In the Soviet Union, they were used as medicines against
bacterial diseases - a kind of live antibiotic. But the latest
concept is completely different. The phages are vehicles for
delivering vaccine - in theory, against a number of diseases with a
single shot.
"In theory, we could probably put anywhere up to about 10
vaccines in the same bacteriophage," says Dr March. "So what it
would mean is that you would have one immunisation and hopefully it
would be able to protect against 10 diseases simultaneously."
The bacteriophage concept is related to the idea of DNA
vaccination. Conventional vaccines use a harmless version of the
organism which causes the disease you want to protect against,
whether it is a virus or a bacterium; or it uses proteins which lurk
on the organism's surface.
A decade or so ago, however, scientists realised there was
another possible approach. Rather than injecting bits of the
organism itself, why not inject bits of its DNA? Like many of the
best ideas in science, the concept was discovered by accident, as Dr
Martin Friede, a vaccine specialist with the WHO, explains.

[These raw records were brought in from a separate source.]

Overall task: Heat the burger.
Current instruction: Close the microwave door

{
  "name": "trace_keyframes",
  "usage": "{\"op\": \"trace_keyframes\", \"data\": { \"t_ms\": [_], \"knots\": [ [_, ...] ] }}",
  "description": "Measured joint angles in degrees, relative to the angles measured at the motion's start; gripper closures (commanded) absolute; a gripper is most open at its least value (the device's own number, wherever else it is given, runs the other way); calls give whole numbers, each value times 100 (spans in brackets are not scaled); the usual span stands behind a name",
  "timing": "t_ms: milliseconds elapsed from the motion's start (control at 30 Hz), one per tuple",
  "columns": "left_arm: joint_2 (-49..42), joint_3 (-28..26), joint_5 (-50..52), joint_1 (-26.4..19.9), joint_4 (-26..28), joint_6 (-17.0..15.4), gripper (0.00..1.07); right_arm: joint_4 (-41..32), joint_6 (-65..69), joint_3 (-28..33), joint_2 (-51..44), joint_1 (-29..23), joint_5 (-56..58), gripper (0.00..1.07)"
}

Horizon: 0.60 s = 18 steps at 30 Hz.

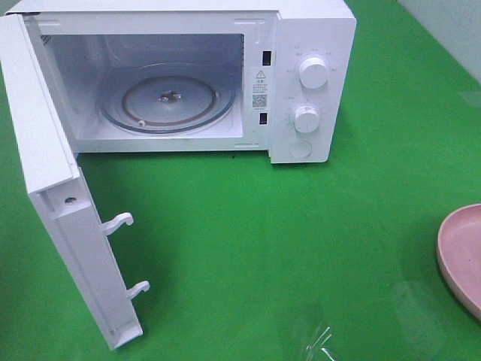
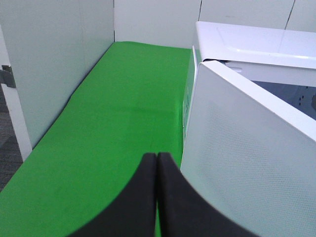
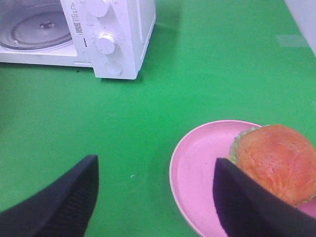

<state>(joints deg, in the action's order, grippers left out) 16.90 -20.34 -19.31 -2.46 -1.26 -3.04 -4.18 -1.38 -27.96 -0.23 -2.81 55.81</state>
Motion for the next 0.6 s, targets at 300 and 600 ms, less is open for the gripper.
{"op": "trace_keyframes", "data": {
  "t_ms": [300, 600],
  "knots": [
    [1066, 527, 1541, 0, 0, 0, 107, 0, 0, 0, 0, 0, 0, 41],
    [2252, 842, 3386, 0, -46, 0, 107, 0, 0, 0, 0, 0, 0, 41]
  ]
}}
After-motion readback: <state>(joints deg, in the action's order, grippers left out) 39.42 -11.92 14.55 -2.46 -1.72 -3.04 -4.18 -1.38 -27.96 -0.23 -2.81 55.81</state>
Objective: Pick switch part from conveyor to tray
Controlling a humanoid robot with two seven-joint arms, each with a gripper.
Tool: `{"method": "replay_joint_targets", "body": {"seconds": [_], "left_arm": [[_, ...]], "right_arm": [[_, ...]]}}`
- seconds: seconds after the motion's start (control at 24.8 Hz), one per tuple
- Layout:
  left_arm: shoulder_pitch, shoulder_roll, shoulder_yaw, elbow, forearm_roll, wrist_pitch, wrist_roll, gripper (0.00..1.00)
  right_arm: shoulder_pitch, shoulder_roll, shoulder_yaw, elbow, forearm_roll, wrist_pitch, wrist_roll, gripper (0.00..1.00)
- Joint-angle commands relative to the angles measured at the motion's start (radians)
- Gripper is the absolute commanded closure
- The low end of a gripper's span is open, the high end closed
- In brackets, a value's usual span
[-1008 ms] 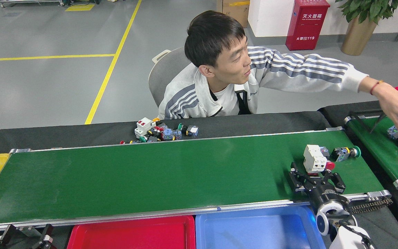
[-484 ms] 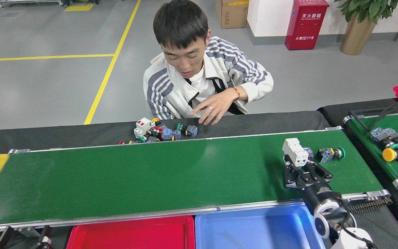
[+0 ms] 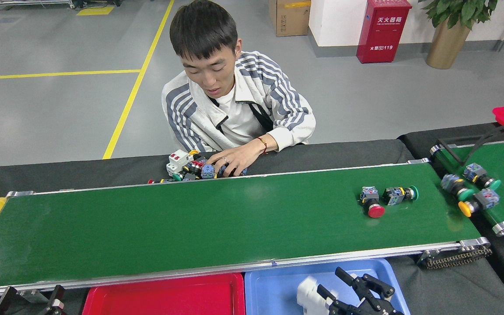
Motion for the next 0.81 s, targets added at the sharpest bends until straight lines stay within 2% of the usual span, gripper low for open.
{"method": "replay_joint_targets", "body": {"seconds": [0.0,0.12,0.2,0.4,0.6,0.77], "left_arm": [[-0.004,0.012,0.004,-0.006,0.005,-0.001,0.004,0.00],[-0.008,0.012,0.004,-0.006,0.005,-0.001,0.004,0.00],[-0.010,0.012,0.004,-0.008,0.005,-0.001,0.004,0.00],[-0.011,0.010,0.004,-0.008,0.005,0.001,0.004,0.00],[-0.011,0.010,0.004,-0.011,0.006,-0.001,0.004,0.00],[-0.014,0.009,0.004,-0.014,0.006,-0.001,0.005,0.00]], "right_arm": [[-0.013,0.023,-0.003,-0.013,0.047,0.275,-0.006,0.09],[-0.005,0.089,0.003,-0.012,0.144,0.536,-0.033,0.08],[-0.001,0.112,0.018,-0.007,0.168,0.609,-0.055,0.07],[-0.033,0.113,0.024,0.020,0.170,0.643,-0.047,0.07],[-0.167,0.120,0.064,0.111,0.211,0.677,-0.024,0.06],[-0.277,0.121,0.141,0.221,0.213,0.746,-0.012,0.03]]}}
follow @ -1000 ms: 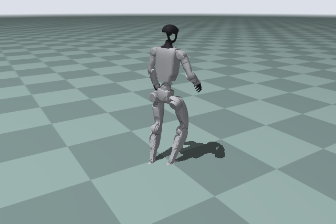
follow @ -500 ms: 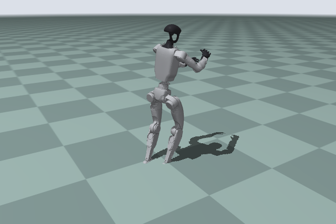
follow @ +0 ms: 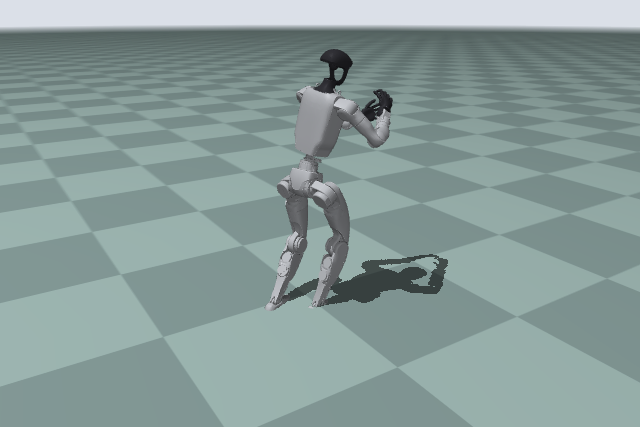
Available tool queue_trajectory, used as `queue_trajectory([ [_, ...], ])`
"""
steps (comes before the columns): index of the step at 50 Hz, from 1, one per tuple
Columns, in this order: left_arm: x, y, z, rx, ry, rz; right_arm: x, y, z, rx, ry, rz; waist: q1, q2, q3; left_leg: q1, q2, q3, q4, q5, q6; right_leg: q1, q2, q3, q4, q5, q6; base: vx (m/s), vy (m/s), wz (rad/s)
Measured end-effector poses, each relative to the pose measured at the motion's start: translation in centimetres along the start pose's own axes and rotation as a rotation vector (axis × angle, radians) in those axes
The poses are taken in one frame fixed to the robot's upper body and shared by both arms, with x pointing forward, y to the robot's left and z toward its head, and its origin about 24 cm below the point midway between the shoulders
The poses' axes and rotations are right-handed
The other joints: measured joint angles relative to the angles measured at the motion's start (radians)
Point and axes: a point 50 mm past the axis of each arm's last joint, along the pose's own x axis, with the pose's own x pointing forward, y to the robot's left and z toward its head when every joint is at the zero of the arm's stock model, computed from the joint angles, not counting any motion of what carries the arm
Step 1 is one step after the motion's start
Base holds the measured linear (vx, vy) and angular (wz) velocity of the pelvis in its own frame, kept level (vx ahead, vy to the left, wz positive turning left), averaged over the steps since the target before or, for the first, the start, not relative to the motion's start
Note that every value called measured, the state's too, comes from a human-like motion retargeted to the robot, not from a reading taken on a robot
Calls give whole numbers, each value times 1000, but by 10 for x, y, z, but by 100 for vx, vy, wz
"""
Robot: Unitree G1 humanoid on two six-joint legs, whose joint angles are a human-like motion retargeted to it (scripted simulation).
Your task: Sport exercise
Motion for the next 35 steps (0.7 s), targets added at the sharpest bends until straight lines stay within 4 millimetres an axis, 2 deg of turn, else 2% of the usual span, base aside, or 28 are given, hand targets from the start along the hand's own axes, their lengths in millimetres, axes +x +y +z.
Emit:
queue_trajectory([
  [3,-48,26,-48,-7,226,44,-52,26,-40,62,253,135,7,-12,-8,39,-15,-8,-52,-3,-1,20,-8,-7,-8,-3,-5,0,2,6],
  [5,-78,43,-71,4,355,85,-85,39,-62,72,412,223,13,-16,1,39,-17,-15,-45,-14,-4,12,-13,-10,18,-9,-9,0,2,9],
  [7,-117,61,-93,5,499,119,-127,51,-80,78,583,321,22,-28,-18,73,-38,-25,-113,1,-2,26,-22,-10,0,-6,-13,1,4,21],
  [8,-131,69,-100,13,550,147,-144,55,-87,74,651,359,25,-32,-8,66,-36,-26,-92,-5,-6,17,-26,-9,24,-9,-14,0,0,0],
  [10,-168,86,-112,16,673,187,-185,63,-99,61,803,454,35,-40,-31,103,-58,-39,-173,12,-1,31,-32,-10,0,-6,-16,3,4,20],
  [13,-213,105,-122,34,817,251,-237,72,-109,42,992,561,48,-49,-34,121,-71,-49,-201,18,1,32,-41,-11,13,-7,-18,0,0,0],
  [16,-250,119,-126,51,936,307,-282,78,-111,40,1154,640,57,-57,-23,114,-75,-49,-168,3,-4,19,-55,-9,60,-14,-18,-5,1,5],
  [19,-284,131,-127,79,1048,335,-323,88,-109,49,1294,704,66,-64,-38,152,-91,-60,-249,19,2,31,-58,-12,36,-8,-18,0,0,0],
  [22,-309,138,-127,109,1142,355,-352,97,-103,70,1400,747,68,-74,-28,148,-98,-56,-222,0,1,21,-71,-9,76,-17,-16,-7,1,3],
  [26,-336,143,-128,163,1265,349,-378,114,-94,108,1491,793,63,-92,-21,166,-115,-53,-246,-1,5,18,-88,-2,99,-17,-13,-9,2,3],
  [28,-344,147,-129,205,1320,334,-382,125,-93,128,1514,807,59,-102,-27,191,-131,-60,-314,14,16,19,-90,-1,80,-11,-12,-5,5,7],
  [31,-361,144,-132,235,1405,310,-389,137,-88,155,1539,831,48,-120,-13,185,-140,-44,-282,7,13,6,-109,13,123,-7,-6,-13,3,3],
  [35,-375,142,-136,300,1501,261,-386,152,-88,172,1538,838,30,-142,-7,200,-161,-33,-331,31,17,-12,-123,29,139,13,4,-10,5,3],
])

"This shouldn't really work," he says. "This was originally done
as part of a gene therapy experiment. People injected the DNA and
discovered that it expressed protein in the body; and an immune
response was made to the protein.
"So this was really unexpected. People were surprised that DNA
was taken up; and that an immune response was generated against the
product of the expression of the DNA."
Potential drawbacks
In some experiments DNA vaccination proved a spectacular success
- in mice. For some reason, which scientists are still trying to
work out, it has not transferred its success to larger animals,
including humans.
Researchers are still pursuing it avidly, however, because for
some of the world's biggest diseases, such as malaria, the
conventional approach to vaccination simply does not work.
Phage vaccination, John March has shown, does induce immunity in
mice - but will it work in humans?
"I don't want to be negative because if this were to work, it
would be a great thing. But there are a lot of very basic questions
that need to be asked," says the WHO's Martin Friede.
Asking them requires money. So far, the work has been funded by
the development agency Scottish Enterprise - but more will be needed
to scale up research to larger animals.